Suppose the script runs on 25 May with this Clients sheet:

nameemailrenewalDatelastReminder
Acme Co[email protected]2026-06-0830
Belltower[email protected]2026-06-22(empty)
Crayfish Ltd[email protected]2026-08-01(empty)

Acme is 14 days out and last received the 30 reminder, so it gets the two-week email and lastReminder becomes 14. Belltower is 28 days out and has had nothing, so it gets the 30 reminder. Crayfish is 68 days out — no stage is due yet, so it is skipped. The log reads Sent 2 renewal reminder(s).

Trigger it

  1. In the Apps Script editor, open Triggers and click Add trigger.
  2. Function: sendRenewalReminders. Event source: time-based. Type: day timer, around 8am.
  3. Save. The script is a no-op for any client with nothing due, so running it daily is cheap and safe.

Watch out for

  • renewalDate must be a real date value.

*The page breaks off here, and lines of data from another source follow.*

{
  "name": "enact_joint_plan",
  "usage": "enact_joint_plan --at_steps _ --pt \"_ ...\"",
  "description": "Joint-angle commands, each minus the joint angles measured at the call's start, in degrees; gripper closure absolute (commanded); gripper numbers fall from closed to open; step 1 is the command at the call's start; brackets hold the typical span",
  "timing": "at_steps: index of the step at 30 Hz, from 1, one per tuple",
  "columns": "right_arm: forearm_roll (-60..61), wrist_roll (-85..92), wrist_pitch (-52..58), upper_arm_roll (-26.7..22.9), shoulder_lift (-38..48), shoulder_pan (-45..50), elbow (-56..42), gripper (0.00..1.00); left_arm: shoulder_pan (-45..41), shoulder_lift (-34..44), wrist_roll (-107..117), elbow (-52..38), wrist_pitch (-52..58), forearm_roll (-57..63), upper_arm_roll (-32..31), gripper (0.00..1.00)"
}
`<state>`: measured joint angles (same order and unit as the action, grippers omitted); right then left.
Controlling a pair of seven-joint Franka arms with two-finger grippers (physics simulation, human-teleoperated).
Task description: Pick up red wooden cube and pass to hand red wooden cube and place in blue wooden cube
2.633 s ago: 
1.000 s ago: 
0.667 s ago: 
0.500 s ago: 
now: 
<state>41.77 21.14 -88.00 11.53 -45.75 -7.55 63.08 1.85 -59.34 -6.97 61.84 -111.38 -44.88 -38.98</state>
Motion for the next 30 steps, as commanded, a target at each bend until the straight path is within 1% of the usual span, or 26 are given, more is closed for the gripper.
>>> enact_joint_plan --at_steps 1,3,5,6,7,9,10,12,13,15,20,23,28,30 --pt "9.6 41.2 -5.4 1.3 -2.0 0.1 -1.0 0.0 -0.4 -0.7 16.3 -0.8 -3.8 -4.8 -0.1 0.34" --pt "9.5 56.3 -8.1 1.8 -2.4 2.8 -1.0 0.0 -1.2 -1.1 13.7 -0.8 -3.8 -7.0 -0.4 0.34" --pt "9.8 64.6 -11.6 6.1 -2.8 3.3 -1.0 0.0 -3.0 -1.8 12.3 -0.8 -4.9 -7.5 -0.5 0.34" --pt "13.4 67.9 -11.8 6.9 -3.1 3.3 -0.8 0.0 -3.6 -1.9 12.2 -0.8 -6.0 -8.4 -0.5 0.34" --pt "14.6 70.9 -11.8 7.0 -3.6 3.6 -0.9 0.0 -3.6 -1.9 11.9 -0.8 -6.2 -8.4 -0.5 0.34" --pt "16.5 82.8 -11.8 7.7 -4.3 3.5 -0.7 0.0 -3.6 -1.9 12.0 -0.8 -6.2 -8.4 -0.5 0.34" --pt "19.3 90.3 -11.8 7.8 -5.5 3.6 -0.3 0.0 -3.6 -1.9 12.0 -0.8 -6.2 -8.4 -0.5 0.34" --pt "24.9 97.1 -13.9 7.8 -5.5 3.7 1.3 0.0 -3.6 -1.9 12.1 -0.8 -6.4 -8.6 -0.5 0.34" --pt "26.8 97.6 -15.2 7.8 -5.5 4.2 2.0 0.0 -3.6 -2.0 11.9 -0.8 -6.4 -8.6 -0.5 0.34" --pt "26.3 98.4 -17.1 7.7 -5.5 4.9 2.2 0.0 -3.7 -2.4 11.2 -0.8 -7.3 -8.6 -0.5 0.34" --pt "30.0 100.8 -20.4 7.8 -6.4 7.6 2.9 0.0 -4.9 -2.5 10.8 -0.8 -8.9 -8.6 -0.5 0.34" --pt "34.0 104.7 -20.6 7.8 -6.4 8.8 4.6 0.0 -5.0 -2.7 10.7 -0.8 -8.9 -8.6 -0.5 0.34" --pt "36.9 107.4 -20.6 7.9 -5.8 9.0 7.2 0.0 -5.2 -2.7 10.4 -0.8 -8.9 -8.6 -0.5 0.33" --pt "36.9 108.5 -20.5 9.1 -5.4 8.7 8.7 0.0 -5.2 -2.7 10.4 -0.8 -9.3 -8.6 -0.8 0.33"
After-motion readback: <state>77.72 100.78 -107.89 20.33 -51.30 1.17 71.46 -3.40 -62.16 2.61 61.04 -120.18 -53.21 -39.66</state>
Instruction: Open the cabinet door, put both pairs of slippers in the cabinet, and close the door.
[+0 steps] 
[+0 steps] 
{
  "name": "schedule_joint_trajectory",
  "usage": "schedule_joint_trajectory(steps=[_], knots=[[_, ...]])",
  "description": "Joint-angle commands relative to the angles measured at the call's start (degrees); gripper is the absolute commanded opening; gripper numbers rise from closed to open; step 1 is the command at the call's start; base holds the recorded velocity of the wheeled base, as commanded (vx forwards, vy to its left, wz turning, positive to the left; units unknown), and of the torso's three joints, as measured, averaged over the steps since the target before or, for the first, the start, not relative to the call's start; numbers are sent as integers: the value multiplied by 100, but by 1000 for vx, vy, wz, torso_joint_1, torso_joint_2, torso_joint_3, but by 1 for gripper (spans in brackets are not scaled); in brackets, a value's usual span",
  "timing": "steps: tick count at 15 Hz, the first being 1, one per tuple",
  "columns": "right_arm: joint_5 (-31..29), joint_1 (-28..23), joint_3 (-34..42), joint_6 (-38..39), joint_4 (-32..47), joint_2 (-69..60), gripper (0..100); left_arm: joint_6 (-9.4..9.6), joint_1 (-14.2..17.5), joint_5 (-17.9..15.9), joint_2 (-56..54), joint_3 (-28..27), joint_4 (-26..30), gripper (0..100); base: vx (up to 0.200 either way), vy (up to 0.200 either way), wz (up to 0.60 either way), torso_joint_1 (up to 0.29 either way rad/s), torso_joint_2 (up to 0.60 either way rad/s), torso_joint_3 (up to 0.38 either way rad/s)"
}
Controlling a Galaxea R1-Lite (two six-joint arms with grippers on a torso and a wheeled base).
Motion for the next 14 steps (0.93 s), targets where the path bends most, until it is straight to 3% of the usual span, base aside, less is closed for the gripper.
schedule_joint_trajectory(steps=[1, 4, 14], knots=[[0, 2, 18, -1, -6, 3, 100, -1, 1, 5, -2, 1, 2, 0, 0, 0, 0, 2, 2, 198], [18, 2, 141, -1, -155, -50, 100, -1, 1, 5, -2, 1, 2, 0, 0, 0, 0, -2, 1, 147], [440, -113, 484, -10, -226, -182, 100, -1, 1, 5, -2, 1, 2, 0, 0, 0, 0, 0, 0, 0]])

If the column is formatted as text, new Date() may misread it or return NaN, and that client silently never gets reminded — store dates as dates.
  • lastReminder is the only thing preventing duplicates. If you clear or edit that cell, the client can receive an earlier-stage email again on the next run. Treat the column as script-owned.
  • A client added inside three days of renewal still gets the 3-day reminder but skips the 30 and 14 stages — there is no time to send them. That is the intended behaviour, not a bug.
  • If the daily trigger fails to run for several days, the find logic still picks the most pressing stage owed, so the client isn’t spammed with every missed reminder at once — they get one, the right one.
  • Stages compare with strict !==. If lastReminder is stored as text (e.g. "30") it won’t match the numeric 30 in STAGES, and the stage will fire again. Keep the column as numbers.